How come we can't mutate actor stored properties outside of the actor context but through self?

How come I can do something like in fetchNoError(), but not fetchError()? It seems pretty dubious to enforce having to mutate actor stored properties only within the actual actor context. As in fetch(), we're accessing it through self, so I imagine that any safety that is bestowed by the actor should be able to be bestowed via access through the actor itself, i.e., it's not like I'm capturing the stored property and mutating it independently of self.

Can someone lend some clarity on why it is done this way?

actor IGMConfigFetchManager: IGMConfigFetchManaging {
    private var outstandingRequests: OutstandingRequests 

    init() {
        self.outstandingRequests = .init()
    }

    func fetchError() async {
        await Global.doStuff(onCompletion: { [weak self] in
            self?.outstandingRequests.closeOut() // mutating (error in Swift 6)
        })
    }

    func fetchNoError() {
        await Global.doStuff(onCompletion: { [weak self] in
            self?.closeOut() // no error
        })
    }

    func closeOut() {
        self.outstandingRequests.closeOut()
    }
}

I suspect the difference is about using a capture of self rather than self directly.

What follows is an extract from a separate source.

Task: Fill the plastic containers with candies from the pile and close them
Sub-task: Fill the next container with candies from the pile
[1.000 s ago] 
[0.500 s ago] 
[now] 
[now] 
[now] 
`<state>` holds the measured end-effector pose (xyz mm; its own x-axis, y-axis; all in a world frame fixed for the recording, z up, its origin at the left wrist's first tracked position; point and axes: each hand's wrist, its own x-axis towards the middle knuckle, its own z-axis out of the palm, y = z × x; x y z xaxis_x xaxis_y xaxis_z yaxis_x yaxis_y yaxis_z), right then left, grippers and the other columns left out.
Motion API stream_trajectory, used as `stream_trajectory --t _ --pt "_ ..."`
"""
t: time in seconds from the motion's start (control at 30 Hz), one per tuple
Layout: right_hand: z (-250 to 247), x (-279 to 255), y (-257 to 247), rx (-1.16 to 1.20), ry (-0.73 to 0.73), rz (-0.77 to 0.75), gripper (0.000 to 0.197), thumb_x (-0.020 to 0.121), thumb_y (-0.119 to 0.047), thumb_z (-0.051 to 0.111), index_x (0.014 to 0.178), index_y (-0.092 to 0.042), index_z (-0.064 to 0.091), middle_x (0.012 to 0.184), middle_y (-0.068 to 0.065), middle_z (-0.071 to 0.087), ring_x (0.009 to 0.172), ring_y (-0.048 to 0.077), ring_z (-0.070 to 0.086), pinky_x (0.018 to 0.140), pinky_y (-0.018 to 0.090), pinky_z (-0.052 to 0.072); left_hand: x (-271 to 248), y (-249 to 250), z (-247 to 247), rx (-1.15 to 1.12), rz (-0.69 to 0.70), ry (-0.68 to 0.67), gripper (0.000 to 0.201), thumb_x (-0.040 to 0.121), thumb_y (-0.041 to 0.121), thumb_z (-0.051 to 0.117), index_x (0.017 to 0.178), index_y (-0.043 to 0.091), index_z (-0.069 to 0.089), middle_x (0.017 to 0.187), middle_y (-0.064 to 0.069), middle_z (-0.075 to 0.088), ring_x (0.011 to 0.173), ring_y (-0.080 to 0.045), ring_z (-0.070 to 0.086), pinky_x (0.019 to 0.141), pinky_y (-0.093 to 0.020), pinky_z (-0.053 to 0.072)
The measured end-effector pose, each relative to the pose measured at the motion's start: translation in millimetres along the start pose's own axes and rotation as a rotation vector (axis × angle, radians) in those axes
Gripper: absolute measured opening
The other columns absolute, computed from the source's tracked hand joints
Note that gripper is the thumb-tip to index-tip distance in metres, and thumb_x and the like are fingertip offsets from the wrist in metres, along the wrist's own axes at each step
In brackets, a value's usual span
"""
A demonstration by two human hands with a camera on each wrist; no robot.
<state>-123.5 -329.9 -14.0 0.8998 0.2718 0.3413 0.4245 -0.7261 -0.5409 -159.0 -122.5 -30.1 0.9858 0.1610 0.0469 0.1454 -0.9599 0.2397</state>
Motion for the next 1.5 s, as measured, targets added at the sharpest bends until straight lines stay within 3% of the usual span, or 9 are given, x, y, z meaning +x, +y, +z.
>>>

Regardless, probably neither should be allowed: Global.doStuff almost certainly does not promise anything about what actor the callback will be called on, which means all accesses to the actor are necessarily race-prone. I’m guessing that it isn’t declared as taking a @Sendable function, and so our callers here are being checked as if the closures they pass will always get called under the current isolation.

I’ve moved this to Using Swift, if you don’t mind.

2 Likes

But if we're accessing via a self capture and self is an actor, then doesn't the compiler have all the information it needs in order to know to perform mutations safely just as well as it does when the mutation is being performed w/i the actor itself?

Synchronous functions can't magically gain actor isolation on their own behalf; the caller has to invoke them with that isolation intact. This is because gaining actor isolation typically requires an async operation (enqueuing a job to run on the actor).